UniversalKrigingInterpolator

Aliases:

  • petres.interpolators.UKInterpolator


class petres.interpolators.UniversalKrigingInterpolator[source]

Bases: BasePyKrigeInterpolator

Interpolate scalar values using universal kriging in 2D or 3D.

Supports drift terms (regional, specified, functional) consistent with PyKrige’s UniversalKriging/UniversalKriging3D implementations. For specified drift, supply drift arrays to predict/predict_with_variance via specified_drift_arrays.

Parameters:
  • variogram_model ({"linear", "power", "gaussian", "spherical", "exponential", "hole-effect", "custom"}, default="linear") – Variogram model name forwarded to the selected PyKrige class.
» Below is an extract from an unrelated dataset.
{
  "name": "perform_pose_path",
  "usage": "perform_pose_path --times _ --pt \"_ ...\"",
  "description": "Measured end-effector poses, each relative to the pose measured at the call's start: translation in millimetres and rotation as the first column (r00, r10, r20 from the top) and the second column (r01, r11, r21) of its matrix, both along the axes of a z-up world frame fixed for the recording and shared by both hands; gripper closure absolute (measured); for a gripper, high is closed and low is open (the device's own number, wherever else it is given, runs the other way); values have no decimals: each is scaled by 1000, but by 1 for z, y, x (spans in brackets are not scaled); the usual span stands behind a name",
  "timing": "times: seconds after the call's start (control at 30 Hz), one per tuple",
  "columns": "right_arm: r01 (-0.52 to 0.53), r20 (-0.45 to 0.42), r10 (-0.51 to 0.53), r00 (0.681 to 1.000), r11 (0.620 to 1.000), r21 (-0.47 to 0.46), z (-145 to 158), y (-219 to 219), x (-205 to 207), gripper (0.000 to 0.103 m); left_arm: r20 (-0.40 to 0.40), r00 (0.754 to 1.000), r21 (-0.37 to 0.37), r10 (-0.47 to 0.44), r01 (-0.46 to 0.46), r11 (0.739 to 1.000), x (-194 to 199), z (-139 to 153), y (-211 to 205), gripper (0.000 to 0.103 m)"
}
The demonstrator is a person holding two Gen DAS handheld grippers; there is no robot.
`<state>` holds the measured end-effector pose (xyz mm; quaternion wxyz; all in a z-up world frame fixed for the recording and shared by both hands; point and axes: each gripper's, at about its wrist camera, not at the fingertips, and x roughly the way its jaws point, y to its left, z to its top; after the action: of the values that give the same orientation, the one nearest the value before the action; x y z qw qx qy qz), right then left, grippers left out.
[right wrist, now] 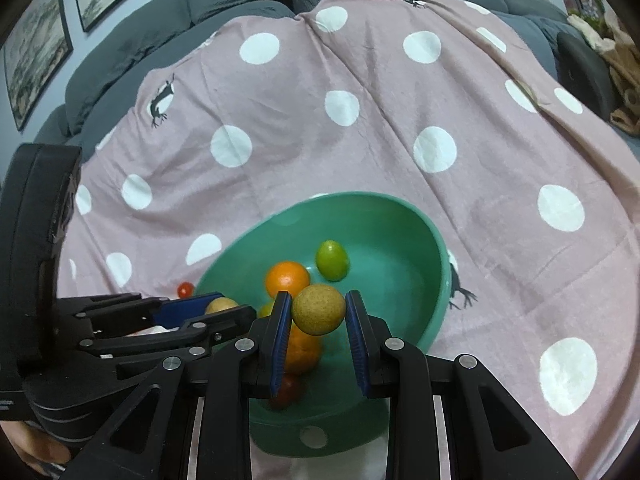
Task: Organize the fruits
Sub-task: 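Carry both yellow-brown fruits over the green bowl and release them inside, then move both tools back toward the last two cherry tomatoes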
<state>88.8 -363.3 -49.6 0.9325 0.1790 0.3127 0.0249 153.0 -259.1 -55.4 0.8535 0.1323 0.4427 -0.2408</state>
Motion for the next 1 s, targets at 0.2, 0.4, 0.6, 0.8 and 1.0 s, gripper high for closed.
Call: perform_pose_path --times 0.2,0.4,0.6,0.8,1.0 --pt "21 -3 -21 1000 1000 -23 -1 -2 -2 74 -5 1000 13 5 -5 1000 2 -4 -3 73" --pt "86 1 -87 996 993 -82 0 -6 -4 68 10 999 18 44 -44 999 5 -3 2 45" --pt "104 19 -102 995 989 -108 1 -6 -7 65 15 997 3 73 -73 997 4 -1 8 33" --pt "109 53 -104 993 989 -103 4 -6 -10 54 43 993 -3 108 -108 994 -1 7 19 28" --pt "88 69 -81 994 989 -116 3 -1 -10 53 66 984 -21 163 -162 987 -13 15 41 16"
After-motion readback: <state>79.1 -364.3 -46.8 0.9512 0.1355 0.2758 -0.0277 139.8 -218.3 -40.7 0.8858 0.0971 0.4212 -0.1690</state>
  • variogram_parameters (dict[str, Any] or Sequence[float] or None, default=None) – Variogram parameters. If None, PyKrige infers them.

  • variogram_function (callable or None, default=None) – Custom variogram function used only for variogram_model="custom".

  • nlags (int, default=6) – Number of lag bins for variogram fitting.

  • weight (bool, default=False) – Whether semivariances are weighted in variogram fitting.

  • verbose (bool, default=False) – Whether PyKrige emits logs.

  • enable_plotting (bool, default=False) – Whether PyKrige plots variogram fits.

  • exact_values (bool, default=True) – Whether interpolation reproduces training values exactly.

  • pseudo_inv (bool, default=False) – Whether to use pseudo-inverse for solving the kriging system.

  • pseudo_inv_type ({"pinv", "pinvh"}, default="pinv") – Pseudo-inverse implementation name.

  • backend ({"vectorized", "loop", "C"}, default="vectorized") – Execution backend used by PyKrige execute. "C" is rejected.

  • anisotropy_scaling (float or tuple[float, float], default=1.0) – 2D uses a single scalar. 3D accepts one scalar or (scaling_y, scaling_z).

  • anisotropy_angle (float or tuple[float, float, float], default=0.0) – 2D uses a single scalar. 3D accepts one scalar or (angle_x, angle_y, angle_z).

  • drift_terms (Iterable[str] or None, default=None) – Drift terms enabled in universal kriging.

  • point_drift (Any or None, default=None) – Point-log drift data for 2D universal kriging.

  • external_drift (numpy.ndarray or None, default=None) – External drift raster for 2D universal kriging.

  • external_drift_x (numpy.ndarray or None, default=None) – X-axis coordinates for external_drift.

  • external_drift_y (numpy.ndarray or None, default=None) – Y-axis coordinates for external_drift.

  • specified_drift (Sequence[numpy.ndarray] or None, default=None) – Per-sample drift arrays used when "specified" drift is active.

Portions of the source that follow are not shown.